> EXERCISE OBJECTIVE
A picture-free, exact reproduction of the listing that follows is required.
--*--
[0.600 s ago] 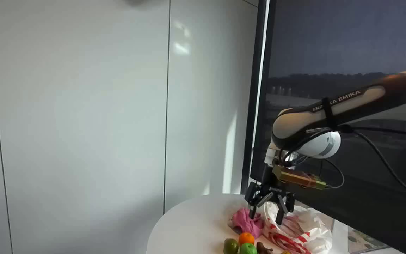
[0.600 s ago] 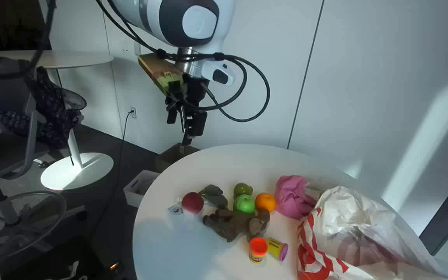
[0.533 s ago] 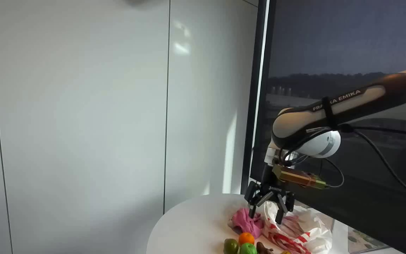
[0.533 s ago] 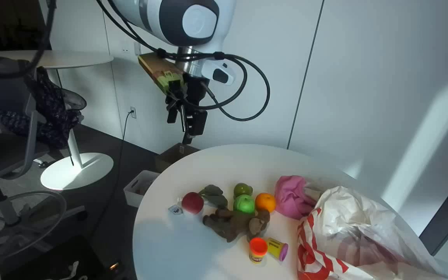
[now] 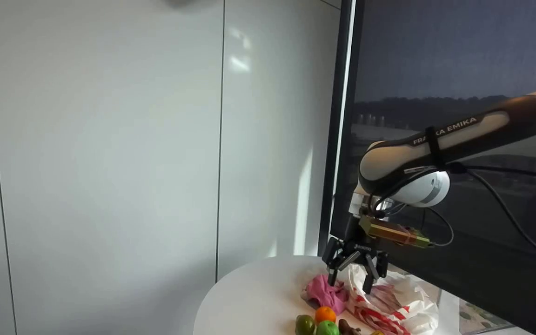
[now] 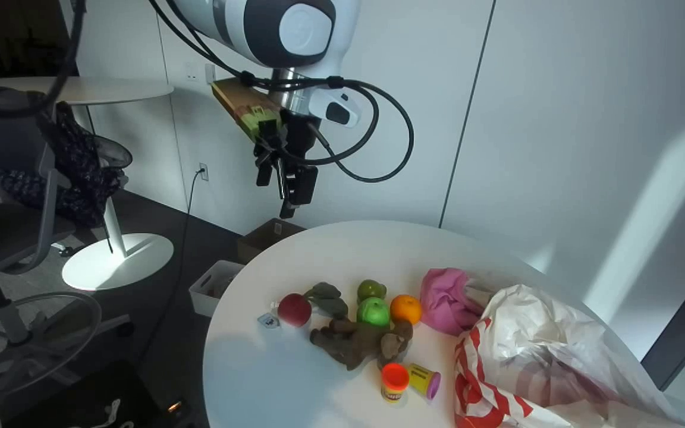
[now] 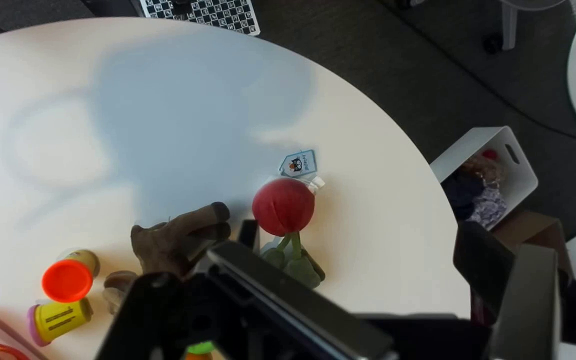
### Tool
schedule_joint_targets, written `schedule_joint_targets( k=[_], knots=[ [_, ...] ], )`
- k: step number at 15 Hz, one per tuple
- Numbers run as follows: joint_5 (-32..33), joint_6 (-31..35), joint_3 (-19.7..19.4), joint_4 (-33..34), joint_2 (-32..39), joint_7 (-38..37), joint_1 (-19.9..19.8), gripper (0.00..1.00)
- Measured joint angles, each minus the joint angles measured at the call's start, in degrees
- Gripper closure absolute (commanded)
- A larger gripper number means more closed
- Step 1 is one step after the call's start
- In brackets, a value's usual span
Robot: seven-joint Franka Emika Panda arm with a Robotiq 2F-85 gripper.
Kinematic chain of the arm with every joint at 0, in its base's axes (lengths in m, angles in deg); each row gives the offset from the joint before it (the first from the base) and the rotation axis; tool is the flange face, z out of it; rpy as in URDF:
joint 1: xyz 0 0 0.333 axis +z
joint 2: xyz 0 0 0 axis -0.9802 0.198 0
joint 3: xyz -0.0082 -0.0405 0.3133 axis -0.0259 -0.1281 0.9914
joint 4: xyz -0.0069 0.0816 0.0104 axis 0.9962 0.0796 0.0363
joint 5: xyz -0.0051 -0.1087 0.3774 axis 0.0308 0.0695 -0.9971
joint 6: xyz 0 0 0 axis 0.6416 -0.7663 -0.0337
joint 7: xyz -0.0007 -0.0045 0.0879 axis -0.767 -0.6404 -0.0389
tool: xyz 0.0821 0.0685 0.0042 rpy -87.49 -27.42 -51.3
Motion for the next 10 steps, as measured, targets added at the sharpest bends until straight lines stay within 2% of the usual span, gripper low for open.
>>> schedule_joint_targets(
  k=[10],
  knots=[
    [0.00, 0.00, -0.07, -0.67, 0.42, 0.02, -0.10, 0.00]
  ],
)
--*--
> TASK OUTPUT
[0.600 s ago] 
[0.600 s ago] 
[0.533 s ago] 
[0.533 s ago] 
[now] 
[now] 
[now] 
### Tool
schedule_joint_targets, written `schedule_joint_targets( k=[_], knots=[ [_, ...] ], )`
- k: step number at 15 Hz, one per tuple
- Numbers run as follows: joint_5 (-32..33), joint_6 (-31..35), joint_3 (-19.7..19.4), joint_4 (-33..34), joint_2 (-32..39), joint_7 (-38..37), joint_1 (-19.9..19.8), gripper (0.00..1.00)
- Measured joint angles, each minus the joint angles measured at the call's start, in degrees
- Gripper closure absolute (commanded)
- A larger gripper number means more closed
- Step 1 is one step after the call's start
- In brackets, a value's usual span
Robot: seven-joint Franka Emika Panda arm with a Robotiq 2F-85 gripper.
Kinematic chain of the arm with every joint at 0, in its base's axes (lengths in m, angles in deg); each row gives the offset from the joint before it (the first from the base) and the rotation axis; tool is the flange face, z out of it; rpy as in URDF:
joint 1: xyz 0 0 0.333 axis +z
joint 2: xyz 0 0 0 axis -0.9802 0.198 0
joint 3: xyz -0.0082 -0.0405 0.3133 axis -0.0259 -0.1281 0.9914
joint 4: xyz -0.0069 0.0816 0.0104 axis 0.9962 0.0796 0.0363
joint 5: xyz -0.0051 -0.1087 0.3774 axis 0.0308 0.0695 -0.9971
joint 6: xyz 0 0 0 axis 0.6416 -0.7663 -0.0337
joint 7: xyz -0.0007 -0.0045 0.0879 axis -0.767 -0.6404 -0.0389
tool: xyz 0.0821 0.0685 0.0042 rpy -87.49 -27.42 -51.3
Motion for the next 10 steps, as measured, targets added at the sharpest bends until straight lines stay within 2% of the usual span, gripper low for open.
>>> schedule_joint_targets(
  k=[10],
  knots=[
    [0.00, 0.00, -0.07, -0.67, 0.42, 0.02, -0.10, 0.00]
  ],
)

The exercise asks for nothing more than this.